The Antioch Bubble was contemporaneous with it all; there was a full model and 1,000sf mockup in the bag by 1971, and the real thing started going up in the Fall of 1972. An early Nor’easter flattened it in November of ’73. Design and construction were overseen by Ekstrom, an architecture professor at UMD, and a team of 15 students.
It’s still blowing my mind a little bit that such a radical-sounding guy as Eckstrom could be spearheading a truly experimental program to rebuild America’s schools, and with widespread institutional support. And at the same time that Popular Science is announcing the Glorious Inflatable Future has arrived, and we’ll all soon be living in Goodyear houses. PopSci called it “Antioch’s one-acre Pneumatic Nomadic Campus,” and touted its inexpensive portability.
From a NY Times article on May 26, 1973 [interior photo above], it appears a bit of the educational/collaborative value of the project was lost in a rushed to complete in time to host the National Conference on Air Structures in Education, which sounds like an event created to tap a funding source:

[Student/designer/participant Mike Krinsky] said he came here in January because he thought Antioch and the bubble project might help him learn to become a “competent activist.” He said he had become, instead, a poorly paid day laborer. “I’m leaving right now feeling I’ve been used.”

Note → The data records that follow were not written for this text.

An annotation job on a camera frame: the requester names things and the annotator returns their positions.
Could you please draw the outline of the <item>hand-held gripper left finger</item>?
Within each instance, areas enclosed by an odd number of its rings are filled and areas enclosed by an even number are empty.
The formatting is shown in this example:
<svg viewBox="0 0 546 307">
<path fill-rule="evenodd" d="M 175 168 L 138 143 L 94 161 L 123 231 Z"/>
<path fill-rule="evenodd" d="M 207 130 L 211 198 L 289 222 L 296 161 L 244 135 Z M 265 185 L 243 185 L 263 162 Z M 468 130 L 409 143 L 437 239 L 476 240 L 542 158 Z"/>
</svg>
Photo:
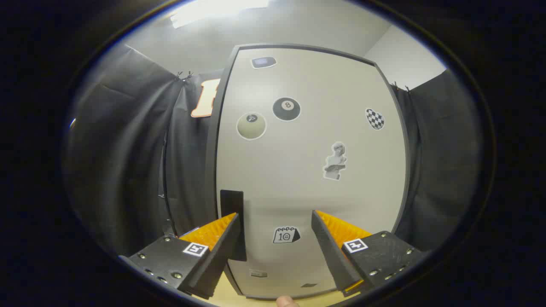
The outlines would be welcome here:
<svg viewBox="0 0 546 307">
<path fill-rule="evenodd" d="M 240 233 L 240 215 L 234 212 L 180 238 L 159 237 L 140 251 L 119 258 L 163 291 L 209 299 Z"/>
</svg>

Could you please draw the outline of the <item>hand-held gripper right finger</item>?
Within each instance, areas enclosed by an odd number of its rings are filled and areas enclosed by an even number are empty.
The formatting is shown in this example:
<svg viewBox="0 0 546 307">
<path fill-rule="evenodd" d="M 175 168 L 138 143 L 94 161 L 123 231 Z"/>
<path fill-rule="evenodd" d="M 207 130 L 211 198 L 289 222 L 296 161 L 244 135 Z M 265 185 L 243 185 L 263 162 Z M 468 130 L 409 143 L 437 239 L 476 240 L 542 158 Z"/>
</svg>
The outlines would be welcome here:
<svg viewBox="0 0 546 307">
<path fill-rule="evenodd" d="M 336 289 L 345 297 L 382 287 L 425 257 L 389 231 L 371 234 L 322 211 L 312 211 L 311 227 Z"/>
</svg>

An important lesson for the interns of the future.
On the bright side, when Roden posted about Antioch in 2007, there was almost nothing online about it, or about Ekstrom. That has now changed. Factory School is building an archive of historical material and first-person accounts of the Bubble, which is being helped along by the likes of Google Books.
And the DC area may see another Pneumatic Event Space yet. If the Hirshhorn’s DS+R courtyard-filling donut bubble comes to fruition, the inflatable future may yet be upon us.

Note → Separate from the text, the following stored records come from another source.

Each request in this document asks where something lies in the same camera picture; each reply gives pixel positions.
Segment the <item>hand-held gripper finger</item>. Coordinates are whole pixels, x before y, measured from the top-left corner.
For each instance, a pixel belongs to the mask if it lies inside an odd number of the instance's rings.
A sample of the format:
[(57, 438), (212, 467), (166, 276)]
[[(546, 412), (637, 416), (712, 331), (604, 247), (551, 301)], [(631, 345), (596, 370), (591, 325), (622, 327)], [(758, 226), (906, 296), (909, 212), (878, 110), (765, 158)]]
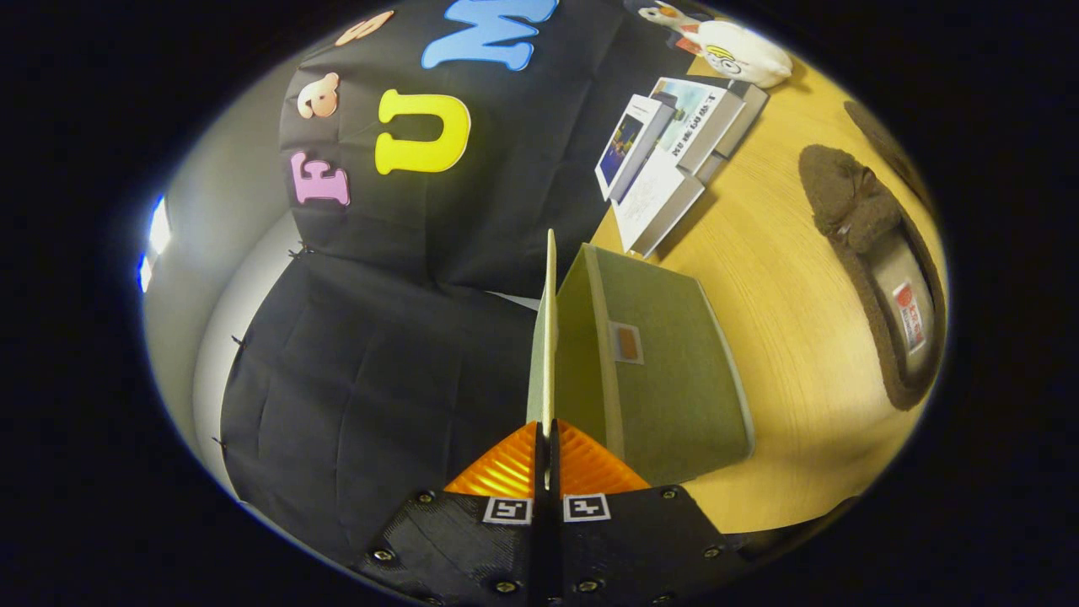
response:
[(501, 439), (443, 488), (420, 488), (363, 548), (354, 570), (416, 606), (532, 606), (545, 556), (543, 424)]
[(652, 486), (569, 422), (556, 420), (552, 445), (566, 606), (683, 606), (747, 572), (686, 488)]

[2o22 update] While the fate of Factory School’s update is unclear, I did just receive an amazing first-person account of The Bubble from Richard Benjamin:

I worked and semi officially lived in The Bubble for about a year. It was great experience. The basic idea was sound, improvisation is what kept it up. The building was fairly (tolerably?) comfortable in Spring and Fall, scaldingly hot in summer, and numbingly cold in winter. The Bubble had heating and AC, both proved a bit inadequate if memory serves…but neither were used much due to huge spikes in energy costs not anticipated by the builders. The building didn’t require a lot electric power to stay inflated…if the wind blew in the right direction you could turn off the fans. You just opened an airlock on windward side and that produced enough pressure to keep the building inflated-with a bit more sway and sag than normal.

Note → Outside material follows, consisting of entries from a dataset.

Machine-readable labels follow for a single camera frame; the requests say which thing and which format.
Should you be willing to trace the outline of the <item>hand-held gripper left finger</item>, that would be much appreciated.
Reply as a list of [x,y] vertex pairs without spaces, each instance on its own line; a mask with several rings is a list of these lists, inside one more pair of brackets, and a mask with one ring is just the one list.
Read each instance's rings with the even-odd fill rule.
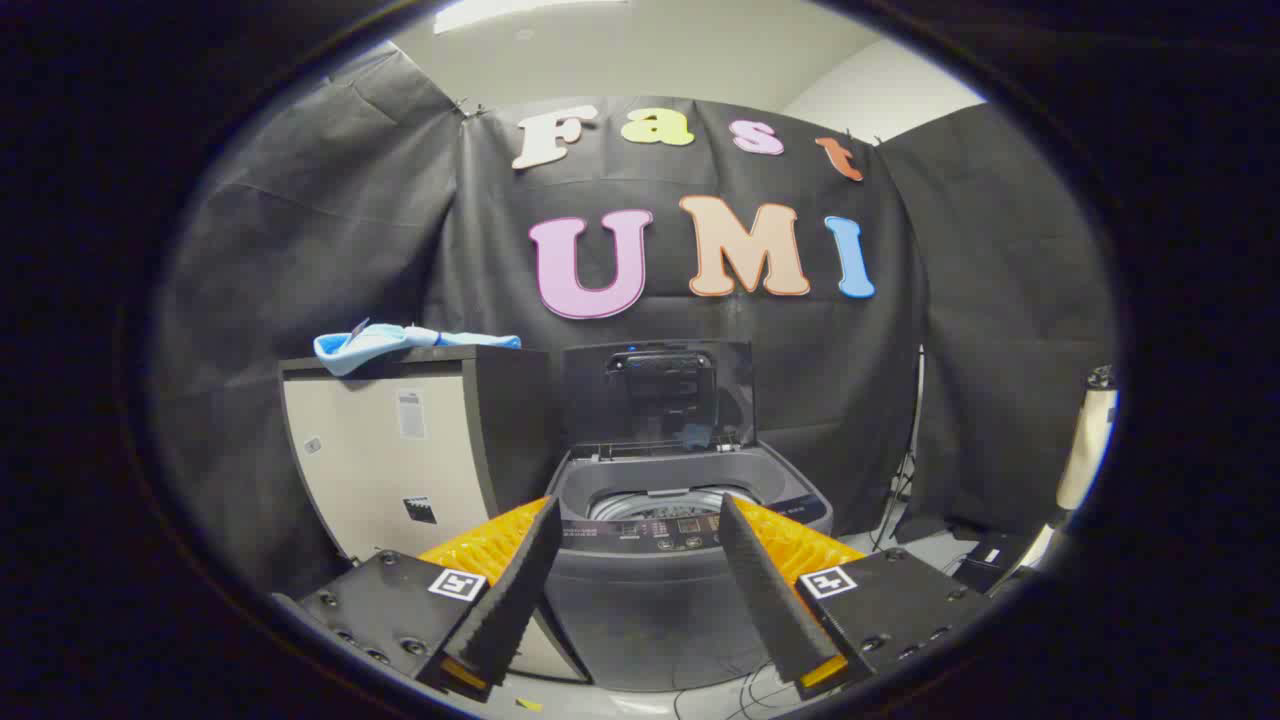
[[398,694],[484,703],[536,612],[563,528],[544,496],[420,555],[380,550],[300,600],[291,628]]

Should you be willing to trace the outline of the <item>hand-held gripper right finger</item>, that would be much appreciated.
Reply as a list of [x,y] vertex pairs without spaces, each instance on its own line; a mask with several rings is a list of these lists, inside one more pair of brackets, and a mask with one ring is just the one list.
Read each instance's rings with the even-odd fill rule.
[[905,550],[859,553],[733,496],[722,500],[718,537],[771,664],[804,700],[910,673],[993,606]]

Climbing along the main roof cables was a lot of fun. The building rocked up and down in the slightest breeze. We did a lot of climbing because the thin skin required constant patching. You sat of an inflatable mattress to make  repairs…quite high above the ground, but you didn’t notice unless you were over the clear skin sections. If you fell through it would likely kill you. Nobody fell…not for lack of trying. The Bubble was located near an outdoor music venue, and music goers would not infrequently wander over to have a look. The more inebriated would decide to climb up one of the main cables.  Sometimes wearing high heels. When they encountered the clear sections and realized they were maybe three stories off the ground, they would freeze in place. A rescue team with an air mattress would be sent topside to shove them to safety.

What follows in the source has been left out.